**What is needed:**
In the records below, find the line that contains "Picture 672 x" and the line that contains "Coarse 3-D masks.", then retype exactly those two lines and every line between them.

━━━ Task inputs

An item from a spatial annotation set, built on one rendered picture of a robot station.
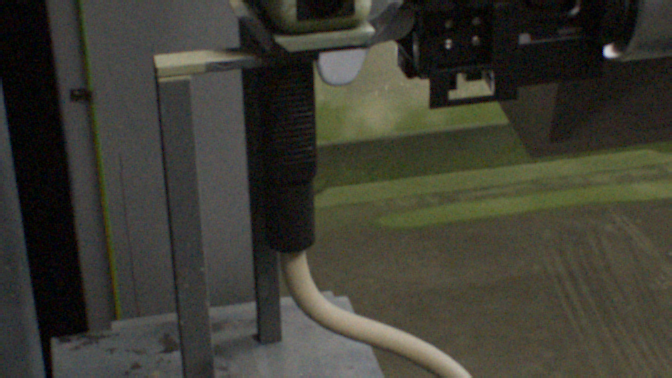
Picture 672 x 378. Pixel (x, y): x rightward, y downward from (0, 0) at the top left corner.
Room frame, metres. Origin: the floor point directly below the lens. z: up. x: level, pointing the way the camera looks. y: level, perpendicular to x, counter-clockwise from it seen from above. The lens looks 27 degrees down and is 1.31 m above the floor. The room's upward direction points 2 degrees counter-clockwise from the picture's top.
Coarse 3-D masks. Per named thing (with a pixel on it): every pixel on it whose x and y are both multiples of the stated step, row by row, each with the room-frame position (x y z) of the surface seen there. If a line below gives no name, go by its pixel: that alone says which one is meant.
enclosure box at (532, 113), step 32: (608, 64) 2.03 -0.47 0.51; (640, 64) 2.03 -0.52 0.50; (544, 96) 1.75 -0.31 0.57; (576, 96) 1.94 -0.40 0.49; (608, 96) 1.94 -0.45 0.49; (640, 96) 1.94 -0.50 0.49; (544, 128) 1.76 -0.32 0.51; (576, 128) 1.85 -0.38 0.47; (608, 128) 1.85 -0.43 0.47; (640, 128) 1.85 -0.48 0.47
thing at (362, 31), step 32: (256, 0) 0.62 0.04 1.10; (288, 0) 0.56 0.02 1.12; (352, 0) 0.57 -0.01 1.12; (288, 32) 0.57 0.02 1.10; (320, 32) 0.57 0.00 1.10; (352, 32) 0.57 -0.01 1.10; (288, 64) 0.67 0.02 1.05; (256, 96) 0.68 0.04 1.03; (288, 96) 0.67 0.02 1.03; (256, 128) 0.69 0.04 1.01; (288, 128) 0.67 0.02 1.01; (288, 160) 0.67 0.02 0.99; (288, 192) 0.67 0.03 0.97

━━━━━━

**Response below:**
Picture 672 x 378. Pixel (x, y): x rightward, y downward from (0, 0) at the top left corner.
Room frame, metres. Origin: the floor point directly below the lens. z: up. x: level, pointing the way the camera looks. y: level, perpendicular to x, counter-clockwise from it seen from above. The lens looks 27 degrees down and is 1.31 m above the floor. The room's upward direction points 2 degrees counter-clockwise from the picture's top.
Coarse 3-D masks. Per named thing (with a pixel on it): every pixel on it whose x and y are both multiples of the stated step, row by row, each with the room-frame position (x y z) of the surface seen there. If a line below gives no name, go by its pixel: that alone says which one is meant.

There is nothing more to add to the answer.